> PROBLEM TO SOLVE: Please state how many lines below include the word "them"; the reply should be the number only.

> RAW DATA:
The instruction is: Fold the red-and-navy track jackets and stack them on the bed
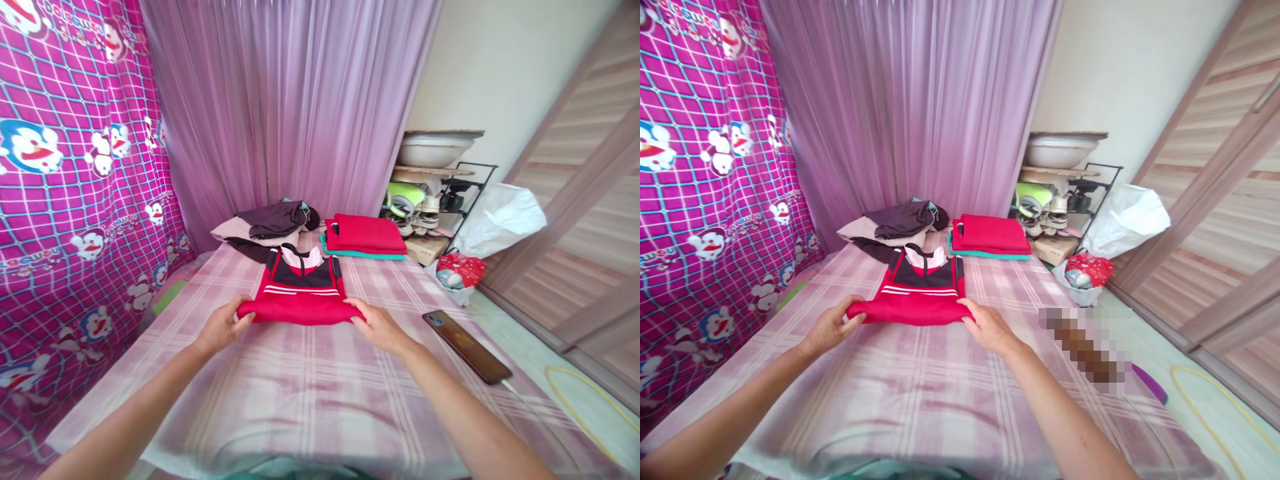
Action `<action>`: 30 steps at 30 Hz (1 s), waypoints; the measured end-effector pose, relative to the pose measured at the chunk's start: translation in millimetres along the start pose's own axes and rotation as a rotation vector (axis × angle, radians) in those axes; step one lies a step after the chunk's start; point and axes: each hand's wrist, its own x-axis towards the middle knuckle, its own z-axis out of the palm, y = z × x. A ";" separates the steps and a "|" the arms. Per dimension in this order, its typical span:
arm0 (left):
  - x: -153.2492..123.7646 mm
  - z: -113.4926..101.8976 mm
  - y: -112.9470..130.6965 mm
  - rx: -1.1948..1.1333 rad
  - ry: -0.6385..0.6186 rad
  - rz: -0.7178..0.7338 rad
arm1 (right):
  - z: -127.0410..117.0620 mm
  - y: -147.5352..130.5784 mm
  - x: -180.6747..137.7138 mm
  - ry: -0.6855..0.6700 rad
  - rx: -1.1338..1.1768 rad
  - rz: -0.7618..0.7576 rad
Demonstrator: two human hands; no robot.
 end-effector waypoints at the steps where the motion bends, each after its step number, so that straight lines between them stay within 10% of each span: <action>1: -1.1 -4.6 5.7 -0.036 0.044 0.006 | -8.8 -2.9 -1.0 0.009 0.043 0.009; 11: 18.8 -51.4 50.9 -0.054 0.146 -0.013 | -51.2 -8.5 27.3 0.126 0.351 0.079; 17: 111.2 -19.9 38.3 0.230 0.011 -0.262 | -19.7 -1.9 102.3 0.180 -0.080 0.567; 21: 122.3 7.9 30.7 0.333 -0.071 -0.352 | 4.2 6.5 109.5 0.101 -0.190 0.695; 30: 100.4 63.3 75.6 0.527 0.022 0.064 | 34.6 -48.5 118.1 0.235 -0.254 0.176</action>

> ANSWER FOR THE TASK: 2